### Working data

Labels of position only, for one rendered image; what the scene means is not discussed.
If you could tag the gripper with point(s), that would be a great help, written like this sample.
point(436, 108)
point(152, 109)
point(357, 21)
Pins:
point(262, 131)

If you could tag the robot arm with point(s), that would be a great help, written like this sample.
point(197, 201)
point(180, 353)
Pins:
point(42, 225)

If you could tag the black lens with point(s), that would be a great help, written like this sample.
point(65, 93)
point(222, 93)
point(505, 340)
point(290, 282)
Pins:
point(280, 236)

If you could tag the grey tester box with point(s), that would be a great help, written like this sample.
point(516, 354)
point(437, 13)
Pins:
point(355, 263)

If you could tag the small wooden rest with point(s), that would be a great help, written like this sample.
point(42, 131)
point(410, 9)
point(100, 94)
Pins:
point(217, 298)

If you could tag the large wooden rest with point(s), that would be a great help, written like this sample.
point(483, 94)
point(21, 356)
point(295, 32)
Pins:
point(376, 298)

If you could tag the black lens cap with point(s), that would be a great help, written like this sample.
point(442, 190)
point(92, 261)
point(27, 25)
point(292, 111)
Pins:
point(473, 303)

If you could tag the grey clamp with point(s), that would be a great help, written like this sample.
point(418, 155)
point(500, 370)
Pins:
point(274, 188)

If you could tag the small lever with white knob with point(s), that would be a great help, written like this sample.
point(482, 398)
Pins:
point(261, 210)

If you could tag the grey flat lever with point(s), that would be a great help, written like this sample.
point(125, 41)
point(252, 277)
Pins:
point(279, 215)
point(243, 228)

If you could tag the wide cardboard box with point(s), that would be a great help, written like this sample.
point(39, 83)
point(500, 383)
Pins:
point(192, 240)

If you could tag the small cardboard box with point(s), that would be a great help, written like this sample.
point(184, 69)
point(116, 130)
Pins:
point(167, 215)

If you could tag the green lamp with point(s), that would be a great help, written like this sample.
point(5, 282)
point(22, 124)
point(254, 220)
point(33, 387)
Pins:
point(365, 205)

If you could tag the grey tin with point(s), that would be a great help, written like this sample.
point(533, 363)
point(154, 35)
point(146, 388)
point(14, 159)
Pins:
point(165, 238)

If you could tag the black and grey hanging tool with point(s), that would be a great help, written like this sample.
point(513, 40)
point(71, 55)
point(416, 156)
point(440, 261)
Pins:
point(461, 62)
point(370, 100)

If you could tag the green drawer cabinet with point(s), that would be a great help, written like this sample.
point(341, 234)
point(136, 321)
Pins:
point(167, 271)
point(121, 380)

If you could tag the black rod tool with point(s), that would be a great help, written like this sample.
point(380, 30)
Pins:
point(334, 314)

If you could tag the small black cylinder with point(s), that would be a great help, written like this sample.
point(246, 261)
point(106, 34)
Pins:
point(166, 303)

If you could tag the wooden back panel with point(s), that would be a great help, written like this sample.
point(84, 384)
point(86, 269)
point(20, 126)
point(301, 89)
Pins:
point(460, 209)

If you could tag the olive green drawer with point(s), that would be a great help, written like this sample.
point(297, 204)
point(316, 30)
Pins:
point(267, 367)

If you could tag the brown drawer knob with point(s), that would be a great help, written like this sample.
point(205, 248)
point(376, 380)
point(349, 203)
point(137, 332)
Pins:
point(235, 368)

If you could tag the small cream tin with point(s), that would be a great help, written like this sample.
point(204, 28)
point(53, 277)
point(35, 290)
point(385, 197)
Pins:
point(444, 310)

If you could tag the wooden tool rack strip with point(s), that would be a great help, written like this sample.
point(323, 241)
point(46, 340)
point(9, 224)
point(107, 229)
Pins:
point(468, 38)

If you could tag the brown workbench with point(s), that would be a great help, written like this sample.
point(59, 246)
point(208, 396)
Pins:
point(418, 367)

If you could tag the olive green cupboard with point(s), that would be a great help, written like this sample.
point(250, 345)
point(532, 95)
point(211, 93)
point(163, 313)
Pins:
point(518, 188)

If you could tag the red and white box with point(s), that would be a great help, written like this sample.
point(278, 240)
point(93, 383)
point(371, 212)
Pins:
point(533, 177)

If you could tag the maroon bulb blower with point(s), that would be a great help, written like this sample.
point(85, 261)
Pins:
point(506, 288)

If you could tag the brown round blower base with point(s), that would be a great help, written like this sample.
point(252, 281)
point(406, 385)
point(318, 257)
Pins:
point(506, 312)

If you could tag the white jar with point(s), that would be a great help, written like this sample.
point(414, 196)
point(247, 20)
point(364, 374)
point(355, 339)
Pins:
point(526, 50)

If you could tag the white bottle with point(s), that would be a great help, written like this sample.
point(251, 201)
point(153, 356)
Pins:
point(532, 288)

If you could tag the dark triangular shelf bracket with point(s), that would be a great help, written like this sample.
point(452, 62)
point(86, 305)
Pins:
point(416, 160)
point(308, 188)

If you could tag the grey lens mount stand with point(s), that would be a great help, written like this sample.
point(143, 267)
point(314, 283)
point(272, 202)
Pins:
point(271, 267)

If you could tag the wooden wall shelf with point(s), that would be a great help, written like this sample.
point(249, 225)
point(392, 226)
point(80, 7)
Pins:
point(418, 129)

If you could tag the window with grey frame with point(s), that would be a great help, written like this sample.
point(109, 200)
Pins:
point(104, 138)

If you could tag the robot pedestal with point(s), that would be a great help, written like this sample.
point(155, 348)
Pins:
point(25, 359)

######

Print the data in full, with each line exactly as given.

Labels of position only, for one rendered image; what the scene means is not discussed.
If you could tag the gripper with point(s), that would be a great help, written like this sample.
point(436, 108)
point(152, 109)
point(357, 21)
Pins:
point(262, 131)

If you could tag the robot arm with point(s), that would be a great help, written like this sample.
point(197, 201)
point(180, 353)
Pins:
point(42, 225)

If you could tag the black lens with point(s), that would be a great help, written like this sample.
point(65, 93)
point(222, 93)
point(505, 340)
point(290, 282)
Pins:
point(280, 236)

If you could tag the grey tester box with point(s), that would be a great help, written like this sample.
point(516, 354)
point(437, 13)
Pins:
point(355, 263)

If you could tag the small wooden rest with point(s), that would be a great help, written like this sample.
point(42, 131)
point(410, 9)
point(100, 94)
Pins:
point(217, 298)

If you could tag the large wooden rest with point(s), that would be a great help, written like this sample.
point(483, 94)
point(21, 356)
point(295, 32)
Pins:
point(376, 298)

If you could tag the black lens cap with point(s), that would be a great help, written like this sample.
point(442, 190)
point(92, 261)
point(27, 25)
point(292, 111)
Pins:
point(473, 303)

If you could tag the grey clamp with point(s), that would be a great help, written like this sample.
point(418, 155)
point(500, 370)
Pins:
point(274, 188)

If you could tag the small lever with white knob with point(s), that would be a great help, written like this sample.
point(482, 398)
Pins:
point(261, 210)

If you could tag the grey flat lever with point(s), that would be a great help, written like this sample.
point(125, 41)
point(252, 277)
Pins:
point(279, 215)
point(243, 228)

If you could tag the wide cardboard box with point(s), that would be a great help, written like this sample.
point(39, 83)
point(500, 383)
Pins:
point(192, 240)

If you could tag the small cardboard box with point(s), that would be a great help, written like this sample.
point(184, 69)
point(116, 130)
Pins:
point(167, 215)

If you could tag the green lamp with point(s), that would be a great help, written like this sample.
point(5, 282)
point(22, 124)
point(254, 220)
point(33, 387)
Pins:
point(365, 205)

If you could tag the grey tin with point(s), that would be a great help, written like this sample.
point(533, 363)
point(154, 35)
point(146, 388)
point(14, 159)
Pins:
point(165, 238)

If you could tag the black and grey hanging tool with point(s), that would be a great help, written like this sample.
point(513, 40)
point(71, 55)
point(416, 156)
point(440, 261)
Pins:
point(461, 62)
point(370, 100)

If you could tag the green drawer cabinet with point(s), that would be a great help, written like this sample.
point(341, 234)
point(136, 321)
Pins:
point(167, 271)
point(121, 380)

If you could tag the black rod tool with point(s), that would be a great help, written like this sample.
point(380, 30)
Pins:
point(334, 314)

If you could tag the small black cylinder with point(s), that would be a great help, written like this sample.
point(246, 261)
point(106, 34)
Pins:
point(166, 303)

If you could tag the wooden back panel with point(s), that would be a great help, written like this sample.
point(84, 384)
point(86, 269)
point(20, 126)
point(301, 89)
Pins:
point(460, 209)

If you could tag the olive green drawer with point(s), that would be a great help, written like this sample.
point(297, 204)
point(316, 30)
Pins:
point(267, 367)

If you could tag the brown drawer knob with point(s), that would be a great help, written like this sample.
point(205, 248)
point(376, 380)
point(349, 203)
point(137, 332)
Pins:
point(235, 368)

If you could tag the small cream tin with point(s), that would be a great help, written like this sample.
point(204, 28)
point(53, 277)
point(35, 290)
point(385, 197)
Pins:
point(444, 310)

If you could tag the wooden tool rack strip with point(s), that would be a great help, written like this sample.
point(323, 241)
point(46, 340)
point(9, 224)
point(107, 229)
Pins:
point(468, 38)

If you could tag the brown workbench with point(s), that would be a great help, written like this sample.
point(59, 246)
point(208, 396)
Pins:
point(418, 367)

If you could tag the olive green cupboard with point(s), that would be a great help, written like this sample.
point(250, 345)
point(532, 95)
point(211, 93)
point(163, 313)
Pins:
point(518, 188)

If you could tag the red and white box with point(s), that would be a great help, written like this sample.
point(278, 240)
point(93, 383)
point(371, 212)
Pins:
point(533, 177)

If you could tag the maroon bulb blower with point(s), that would be a great help, written like this sample.
point(85, 261)
Pins:
point(506, 288)

If you could tag the brown round blower base with point(s), that would be a great help, written like this sample.
point(252, 281)
point(406, 385)
point(318, 257)
Pins:
point(506, 312)

If you could tag the white jar with point(s), that would be a great help, written like this sample.
point(414, 196)
point(247, 20)
point(364, 374)
point(355, 339)
Pins:
point(526, 50)

If you could tag the white bottle with point(s), that would be a great help, written like this sample.
point(251, 201)
point(153, 356)
Pins:
point(532, 288)

If you could tag the dark triangular shelf bracket with point(s), that would be a great help, written like this sample.
point(452, 62)
point(86, 305)
Pins:
point(416, 160)
point(308, 188)

If you could tag the grey lens mount stand with point(s), that would be a great help, written like this sample.
point(143, 267)
point(314, 283)
point(272, 202)
Pins:
point(271, 267)

If you could tag the wooden wall shelf with point(s), that would be a great help, written like this sample.
point(249, 225)
point(392, 226)
point(80, 7)
Pins:
point(418, 129)

If you could tag the window with grey frame with point(s), that would be a great help, written like this sample.
point(109, 200)
Pins:
point(104, 138)

If you could tag the robot pedestal with point(s), that would be a great help, written like this sample.
point(155, 348)
Pins:
point(25, 359)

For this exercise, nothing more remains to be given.